▶ **Work instructions**
In the listing below, look for "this" and copy every line that has it.

▶ **Collected data**
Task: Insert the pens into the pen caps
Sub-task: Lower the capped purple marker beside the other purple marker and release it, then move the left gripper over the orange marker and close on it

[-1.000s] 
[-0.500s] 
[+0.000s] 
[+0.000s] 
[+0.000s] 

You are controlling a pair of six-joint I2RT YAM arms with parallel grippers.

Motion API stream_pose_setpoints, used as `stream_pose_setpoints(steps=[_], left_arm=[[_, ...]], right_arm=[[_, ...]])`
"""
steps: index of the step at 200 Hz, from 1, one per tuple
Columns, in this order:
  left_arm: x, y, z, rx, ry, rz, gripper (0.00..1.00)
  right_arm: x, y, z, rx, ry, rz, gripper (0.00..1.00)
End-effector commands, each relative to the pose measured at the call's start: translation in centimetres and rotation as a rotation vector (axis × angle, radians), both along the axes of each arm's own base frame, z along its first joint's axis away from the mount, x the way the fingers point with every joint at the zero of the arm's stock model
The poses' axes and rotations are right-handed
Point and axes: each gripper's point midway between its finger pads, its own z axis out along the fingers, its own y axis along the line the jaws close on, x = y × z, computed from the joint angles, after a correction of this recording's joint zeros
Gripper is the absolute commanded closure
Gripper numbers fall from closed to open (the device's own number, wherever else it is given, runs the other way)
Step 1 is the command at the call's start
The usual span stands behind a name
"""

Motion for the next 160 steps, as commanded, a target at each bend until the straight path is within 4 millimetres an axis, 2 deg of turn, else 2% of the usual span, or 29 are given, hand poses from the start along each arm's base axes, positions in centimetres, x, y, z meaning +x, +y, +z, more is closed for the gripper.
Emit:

▶ **Task output**
Columns, in this order:
Point and axes: each gripper's point midway between its finger pads, its own z axis out along the fingers, its own y axis along the line the jaws close on, x = y × z, computed from the joint angles, after a correction of this recording's joint zeros

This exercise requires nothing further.